不過換個角度來想,莫清歡說古柏夜的體質是天生的任何人都近不得身,他在我麵前一直表現出來的顫抖和拘謹也的確證實了這一點,但是此刻他卻安心的、呼吸平靜的在我麵前睡著了,甚至還有半個腦袋枕在我的腿上,是不是代表著在他心裏,我也已經是一個可慢慢讓他放鬆安心的對象?
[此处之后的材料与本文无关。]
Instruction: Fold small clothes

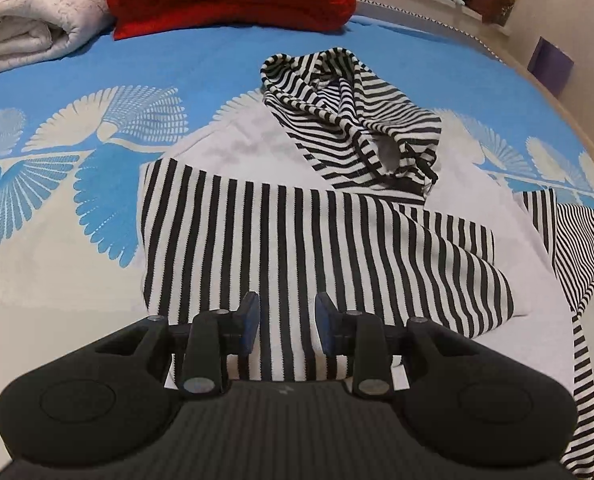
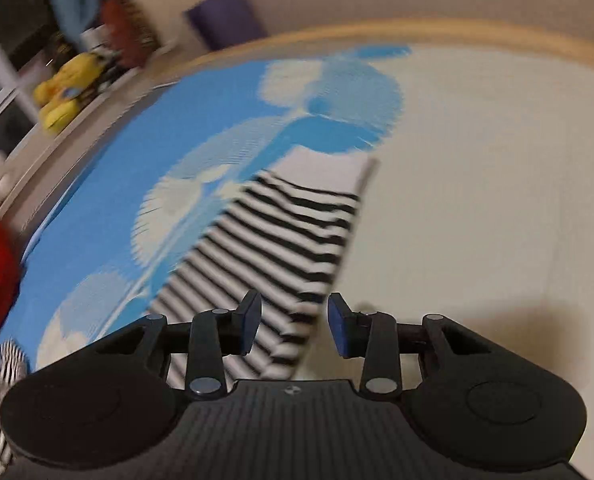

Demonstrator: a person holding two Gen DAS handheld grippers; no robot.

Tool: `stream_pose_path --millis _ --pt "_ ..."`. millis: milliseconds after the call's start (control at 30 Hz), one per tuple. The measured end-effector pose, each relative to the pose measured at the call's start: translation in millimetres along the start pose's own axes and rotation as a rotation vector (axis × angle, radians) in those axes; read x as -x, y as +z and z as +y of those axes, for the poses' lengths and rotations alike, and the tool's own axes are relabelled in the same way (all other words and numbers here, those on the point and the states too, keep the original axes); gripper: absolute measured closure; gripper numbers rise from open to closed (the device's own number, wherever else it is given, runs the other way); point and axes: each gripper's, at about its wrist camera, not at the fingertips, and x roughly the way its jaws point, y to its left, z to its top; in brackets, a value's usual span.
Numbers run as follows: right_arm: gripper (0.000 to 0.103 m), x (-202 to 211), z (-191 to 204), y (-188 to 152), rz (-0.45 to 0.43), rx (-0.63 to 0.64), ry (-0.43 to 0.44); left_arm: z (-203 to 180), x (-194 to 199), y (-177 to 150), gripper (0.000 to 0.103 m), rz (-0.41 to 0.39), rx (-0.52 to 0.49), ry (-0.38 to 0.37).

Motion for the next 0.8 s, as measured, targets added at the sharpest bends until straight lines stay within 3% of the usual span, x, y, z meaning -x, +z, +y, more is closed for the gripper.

我沒有動,卻伸出手點了他的睡穴,然後才撤開自己有些酸麻的腿,下得榻來,把他抱了上去,好不容易他能放鬆下來睡個覺,我便幹脆讓他睡個塌實,畢竟做殺手這麽多年,睡個整覺的機會卻也是不多的!
“去拿條薄被來!”我回到桌前,對著空氣道,我並不好奇影子的藏身之處,隻要他能完成我交付的任務就成。
依舊是沒有聲音,我卻不懷疑頃刻間就會有人送來我要的東西。
親手把琴放到一邊,然後便開始捋袖研磨,剛研了兩圈,門口恭敬的聲音便再度響起,“主上,奴婢送被子來了!”
“進來!”我繼續手裏的動作,門小心的被推開一條縫,不讓外麵的冷風吹進來,依舊是那個丫鬟,抱著一條白色薄被。
我放下手裏的墨塊,起身,親手接過她手裏的被子,“你出去吧!柏夜的**給他添軟一些!還有讓林萍蹤馬上來見過!”
“是,主上!”說完人便退了出去。
展開白色的蠶絲錦被,輕輕的覆蓋到他身上,為他捋了捋有些淩亂的發,看著他蒼白的顏容,心裏的憐惜之感比之昨日又添了幾分。
微微在心底歎了一口氣,即便影子是為我所信任的,我也不敢過於把我的情緒展露出來,畢竟沒有永遠忠心的下屬,尤其是在血樓這種地方,過去的血娘子信任過的人,我都不能信任,更何況她不曾信任過的人,我就更要防上幾手了!
墨被研好後,我取了一隻墨色狼毫,在濃淡得當的硯中添了添筆,然後便在一邊的白色宣紙上開始書寫。